▸ **EXERCISE INSTRUCTIONS**
In the listing below, the lines starting with the line with "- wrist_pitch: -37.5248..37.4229" and going on through the line with "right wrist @" are to be reproduced exactly, and only those.

○ ○ ○

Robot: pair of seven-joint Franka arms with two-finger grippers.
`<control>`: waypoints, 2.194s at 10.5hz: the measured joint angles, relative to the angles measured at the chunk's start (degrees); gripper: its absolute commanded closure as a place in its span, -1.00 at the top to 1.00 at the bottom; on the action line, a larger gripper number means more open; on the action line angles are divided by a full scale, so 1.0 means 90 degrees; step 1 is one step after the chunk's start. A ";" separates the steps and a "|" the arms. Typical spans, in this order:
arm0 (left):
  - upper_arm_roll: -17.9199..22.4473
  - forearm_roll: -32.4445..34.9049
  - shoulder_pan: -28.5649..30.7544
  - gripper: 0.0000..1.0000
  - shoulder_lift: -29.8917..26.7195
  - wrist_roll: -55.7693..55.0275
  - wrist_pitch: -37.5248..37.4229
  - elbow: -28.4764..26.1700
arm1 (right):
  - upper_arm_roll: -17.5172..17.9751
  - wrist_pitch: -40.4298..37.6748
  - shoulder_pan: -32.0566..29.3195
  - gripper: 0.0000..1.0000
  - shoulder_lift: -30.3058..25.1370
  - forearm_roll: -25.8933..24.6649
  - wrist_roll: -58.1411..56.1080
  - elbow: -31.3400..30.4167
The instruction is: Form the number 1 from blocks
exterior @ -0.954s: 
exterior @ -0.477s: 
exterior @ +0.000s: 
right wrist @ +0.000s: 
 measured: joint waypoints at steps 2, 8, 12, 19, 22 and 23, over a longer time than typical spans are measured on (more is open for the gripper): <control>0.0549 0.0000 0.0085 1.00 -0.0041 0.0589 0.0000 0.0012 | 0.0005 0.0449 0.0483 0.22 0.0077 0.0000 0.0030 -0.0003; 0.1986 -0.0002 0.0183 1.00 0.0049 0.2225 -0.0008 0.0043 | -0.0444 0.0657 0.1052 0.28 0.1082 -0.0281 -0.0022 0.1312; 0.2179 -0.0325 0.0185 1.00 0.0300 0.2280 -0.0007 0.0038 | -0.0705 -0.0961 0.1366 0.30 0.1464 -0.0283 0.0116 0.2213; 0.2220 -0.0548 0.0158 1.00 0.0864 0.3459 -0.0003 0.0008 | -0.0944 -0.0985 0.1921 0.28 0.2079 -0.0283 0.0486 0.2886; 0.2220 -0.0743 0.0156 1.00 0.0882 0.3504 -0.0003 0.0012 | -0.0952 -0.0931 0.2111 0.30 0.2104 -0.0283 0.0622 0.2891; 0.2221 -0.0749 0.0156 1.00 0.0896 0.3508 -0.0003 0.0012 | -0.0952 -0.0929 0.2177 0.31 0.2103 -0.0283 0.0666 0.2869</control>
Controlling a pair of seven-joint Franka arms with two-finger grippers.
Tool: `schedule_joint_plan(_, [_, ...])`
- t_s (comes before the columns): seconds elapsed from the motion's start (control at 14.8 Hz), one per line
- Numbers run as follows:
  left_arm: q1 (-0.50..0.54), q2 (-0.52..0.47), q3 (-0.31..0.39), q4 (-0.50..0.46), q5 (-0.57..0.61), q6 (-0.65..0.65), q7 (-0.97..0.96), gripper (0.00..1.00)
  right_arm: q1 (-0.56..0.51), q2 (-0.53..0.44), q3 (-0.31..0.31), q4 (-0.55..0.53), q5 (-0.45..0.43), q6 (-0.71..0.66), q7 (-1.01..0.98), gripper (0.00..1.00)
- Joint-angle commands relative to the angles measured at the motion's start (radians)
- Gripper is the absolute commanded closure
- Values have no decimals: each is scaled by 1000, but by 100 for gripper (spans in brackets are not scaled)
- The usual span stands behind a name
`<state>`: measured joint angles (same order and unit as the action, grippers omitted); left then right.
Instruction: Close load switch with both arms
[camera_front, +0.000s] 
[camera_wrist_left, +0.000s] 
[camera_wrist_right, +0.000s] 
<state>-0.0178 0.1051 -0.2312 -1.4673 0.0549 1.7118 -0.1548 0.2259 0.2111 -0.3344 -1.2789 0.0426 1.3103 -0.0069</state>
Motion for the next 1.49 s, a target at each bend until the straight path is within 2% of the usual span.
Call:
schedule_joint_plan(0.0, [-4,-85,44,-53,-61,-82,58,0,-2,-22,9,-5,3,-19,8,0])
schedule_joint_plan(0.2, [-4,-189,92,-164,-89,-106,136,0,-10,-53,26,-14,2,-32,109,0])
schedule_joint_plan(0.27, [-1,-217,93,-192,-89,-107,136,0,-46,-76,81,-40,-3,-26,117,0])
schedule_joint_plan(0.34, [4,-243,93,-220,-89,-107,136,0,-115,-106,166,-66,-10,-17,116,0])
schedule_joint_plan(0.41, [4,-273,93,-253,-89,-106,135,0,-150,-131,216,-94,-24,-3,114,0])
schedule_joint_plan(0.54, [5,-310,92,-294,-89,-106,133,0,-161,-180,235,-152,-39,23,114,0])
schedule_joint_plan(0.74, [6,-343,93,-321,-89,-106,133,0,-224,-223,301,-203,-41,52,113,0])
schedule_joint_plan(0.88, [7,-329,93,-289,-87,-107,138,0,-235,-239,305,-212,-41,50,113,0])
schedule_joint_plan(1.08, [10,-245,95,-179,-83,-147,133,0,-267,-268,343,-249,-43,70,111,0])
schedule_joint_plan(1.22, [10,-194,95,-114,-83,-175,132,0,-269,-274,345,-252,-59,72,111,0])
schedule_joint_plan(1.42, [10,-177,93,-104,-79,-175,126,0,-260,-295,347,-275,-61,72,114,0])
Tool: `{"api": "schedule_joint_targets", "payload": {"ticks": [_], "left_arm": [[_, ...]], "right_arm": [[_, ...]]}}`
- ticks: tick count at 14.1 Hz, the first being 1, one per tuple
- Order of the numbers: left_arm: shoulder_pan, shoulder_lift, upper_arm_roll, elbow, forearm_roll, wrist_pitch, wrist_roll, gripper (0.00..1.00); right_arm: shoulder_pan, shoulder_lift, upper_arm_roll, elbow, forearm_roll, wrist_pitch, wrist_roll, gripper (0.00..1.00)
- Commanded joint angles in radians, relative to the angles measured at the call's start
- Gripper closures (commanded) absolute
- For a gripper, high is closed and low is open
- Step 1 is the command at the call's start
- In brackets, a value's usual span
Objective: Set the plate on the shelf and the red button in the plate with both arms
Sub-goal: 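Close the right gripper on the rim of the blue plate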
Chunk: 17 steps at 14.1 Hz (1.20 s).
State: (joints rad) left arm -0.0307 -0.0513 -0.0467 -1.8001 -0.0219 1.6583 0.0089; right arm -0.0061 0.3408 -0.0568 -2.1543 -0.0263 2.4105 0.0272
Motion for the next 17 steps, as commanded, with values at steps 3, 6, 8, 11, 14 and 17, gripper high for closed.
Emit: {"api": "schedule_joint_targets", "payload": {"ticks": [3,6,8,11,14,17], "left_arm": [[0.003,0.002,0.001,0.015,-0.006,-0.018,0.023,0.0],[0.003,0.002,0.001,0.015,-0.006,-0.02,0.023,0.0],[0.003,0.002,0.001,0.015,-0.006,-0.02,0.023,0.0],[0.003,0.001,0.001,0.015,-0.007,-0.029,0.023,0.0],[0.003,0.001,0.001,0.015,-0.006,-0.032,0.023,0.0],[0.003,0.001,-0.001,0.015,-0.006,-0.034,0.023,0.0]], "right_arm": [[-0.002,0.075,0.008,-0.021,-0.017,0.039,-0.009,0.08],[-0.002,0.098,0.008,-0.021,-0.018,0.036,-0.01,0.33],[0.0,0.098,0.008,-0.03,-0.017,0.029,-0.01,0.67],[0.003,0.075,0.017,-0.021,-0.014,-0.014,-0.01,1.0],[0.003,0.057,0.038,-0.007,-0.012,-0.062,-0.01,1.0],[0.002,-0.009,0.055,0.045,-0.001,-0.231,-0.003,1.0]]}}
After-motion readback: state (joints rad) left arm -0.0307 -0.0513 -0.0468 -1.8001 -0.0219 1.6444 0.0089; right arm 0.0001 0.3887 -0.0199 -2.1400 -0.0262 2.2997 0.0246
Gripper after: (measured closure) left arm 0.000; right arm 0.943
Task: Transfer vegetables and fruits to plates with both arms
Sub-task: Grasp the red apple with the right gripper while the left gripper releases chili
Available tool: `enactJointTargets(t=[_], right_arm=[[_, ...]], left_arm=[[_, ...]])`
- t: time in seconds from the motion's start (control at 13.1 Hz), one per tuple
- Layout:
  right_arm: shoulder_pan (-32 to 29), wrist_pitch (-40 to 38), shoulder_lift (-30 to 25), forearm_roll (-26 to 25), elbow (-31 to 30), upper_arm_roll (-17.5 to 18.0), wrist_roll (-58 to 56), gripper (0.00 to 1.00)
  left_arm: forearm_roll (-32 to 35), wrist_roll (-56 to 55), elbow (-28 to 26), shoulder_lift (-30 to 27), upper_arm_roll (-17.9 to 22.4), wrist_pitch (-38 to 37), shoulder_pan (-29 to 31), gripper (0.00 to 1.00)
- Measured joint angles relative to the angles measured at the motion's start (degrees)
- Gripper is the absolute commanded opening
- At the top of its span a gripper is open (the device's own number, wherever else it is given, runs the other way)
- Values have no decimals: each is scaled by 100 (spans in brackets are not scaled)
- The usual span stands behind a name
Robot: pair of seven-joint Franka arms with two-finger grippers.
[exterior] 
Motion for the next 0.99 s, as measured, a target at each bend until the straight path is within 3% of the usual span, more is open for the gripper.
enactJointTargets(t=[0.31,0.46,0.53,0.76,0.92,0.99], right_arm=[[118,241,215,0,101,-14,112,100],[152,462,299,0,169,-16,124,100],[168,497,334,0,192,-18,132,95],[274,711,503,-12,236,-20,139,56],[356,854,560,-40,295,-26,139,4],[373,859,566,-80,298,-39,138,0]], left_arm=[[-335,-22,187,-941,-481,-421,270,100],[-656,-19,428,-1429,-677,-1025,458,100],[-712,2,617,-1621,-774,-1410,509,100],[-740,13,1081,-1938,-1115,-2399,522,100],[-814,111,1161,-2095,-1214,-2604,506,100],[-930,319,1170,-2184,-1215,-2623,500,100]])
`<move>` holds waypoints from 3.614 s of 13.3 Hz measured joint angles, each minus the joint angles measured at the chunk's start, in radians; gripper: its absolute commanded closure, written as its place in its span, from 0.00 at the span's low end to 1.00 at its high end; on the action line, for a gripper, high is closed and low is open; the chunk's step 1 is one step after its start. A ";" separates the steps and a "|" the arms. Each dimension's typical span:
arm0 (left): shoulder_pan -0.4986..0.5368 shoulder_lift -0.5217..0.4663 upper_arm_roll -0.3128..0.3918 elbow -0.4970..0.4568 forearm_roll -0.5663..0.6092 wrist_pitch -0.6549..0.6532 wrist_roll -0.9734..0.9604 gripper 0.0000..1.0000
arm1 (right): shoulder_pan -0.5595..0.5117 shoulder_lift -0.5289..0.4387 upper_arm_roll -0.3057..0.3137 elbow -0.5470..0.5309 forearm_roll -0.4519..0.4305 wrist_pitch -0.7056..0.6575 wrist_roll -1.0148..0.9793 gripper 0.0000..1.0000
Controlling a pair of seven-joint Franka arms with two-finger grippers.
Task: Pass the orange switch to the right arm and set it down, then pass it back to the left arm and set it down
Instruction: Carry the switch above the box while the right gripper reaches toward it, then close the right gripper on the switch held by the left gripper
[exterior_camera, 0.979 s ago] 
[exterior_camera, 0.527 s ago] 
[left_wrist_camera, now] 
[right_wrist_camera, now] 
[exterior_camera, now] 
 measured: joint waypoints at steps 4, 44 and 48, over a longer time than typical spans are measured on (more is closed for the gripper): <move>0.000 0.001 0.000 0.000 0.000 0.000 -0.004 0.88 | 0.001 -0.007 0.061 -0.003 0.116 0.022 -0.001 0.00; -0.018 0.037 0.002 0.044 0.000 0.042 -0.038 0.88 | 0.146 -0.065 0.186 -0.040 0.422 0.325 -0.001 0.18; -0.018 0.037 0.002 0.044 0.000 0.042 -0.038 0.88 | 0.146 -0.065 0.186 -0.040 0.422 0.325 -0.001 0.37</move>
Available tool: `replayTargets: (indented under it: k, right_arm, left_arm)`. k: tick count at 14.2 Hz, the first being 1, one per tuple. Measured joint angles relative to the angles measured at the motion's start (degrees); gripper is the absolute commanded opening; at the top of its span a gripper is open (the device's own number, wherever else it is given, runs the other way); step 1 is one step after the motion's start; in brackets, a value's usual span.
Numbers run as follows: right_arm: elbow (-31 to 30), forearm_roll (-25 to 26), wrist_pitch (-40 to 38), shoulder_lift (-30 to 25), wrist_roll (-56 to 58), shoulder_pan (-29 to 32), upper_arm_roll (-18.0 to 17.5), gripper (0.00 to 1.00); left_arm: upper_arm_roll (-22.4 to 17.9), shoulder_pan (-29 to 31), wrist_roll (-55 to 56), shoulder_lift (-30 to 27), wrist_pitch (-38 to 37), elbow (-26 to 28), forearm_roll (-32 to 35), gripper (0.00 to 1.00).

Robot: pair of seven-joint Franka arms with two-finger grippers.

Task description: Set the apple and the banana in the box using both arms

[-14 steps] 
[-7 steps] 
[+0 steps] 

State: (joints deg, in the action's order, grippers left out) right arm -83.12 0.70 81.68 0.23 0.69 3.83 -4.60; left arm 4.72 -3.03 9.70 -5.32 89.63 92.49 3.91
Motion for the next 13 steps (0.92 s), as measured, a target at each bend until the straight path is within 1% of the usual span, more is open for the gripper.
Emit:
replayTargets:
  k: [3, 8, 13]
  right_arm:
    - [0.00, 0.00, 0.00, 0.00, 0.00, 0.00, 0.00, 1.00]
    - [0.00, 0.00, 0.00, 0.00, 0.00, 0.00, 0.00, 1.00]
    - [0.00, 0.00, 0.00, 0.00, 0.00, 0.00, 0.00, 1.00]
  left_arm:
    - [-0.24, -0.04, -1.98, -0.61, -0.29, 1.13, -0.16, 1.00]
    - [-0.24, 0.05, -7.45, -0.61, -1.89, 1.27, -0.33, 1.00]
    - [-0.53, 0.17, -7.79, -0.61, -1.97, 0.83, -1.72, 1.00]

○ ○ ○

▸ **WRITTEN SOLUTION**
  - wrist_pitch: -37.5248..37.4229
  - elbow: -28.4764..26.1700
arm1 (right):
  - upper_arm_roll: -17.5172..17.9751
  - wrist_pitch: -40.4298..37.6748
  - shoulder_pan: -32.0566..29.3195
  - gripper: 0.0000..1.0000
  - shoulder_lift: -30.3058..25.1370
  - forearm_roll: -25.8933..24.6649
  - wrist_roll: -58.1411..56.1080
  - elbow: -31.3400..30.4167
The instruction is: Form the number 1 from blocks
exterior @ -0.954s: 
exterior @ -0.477s: 
exterior @ +0.000s: 
right wrist @ +0.000s: 

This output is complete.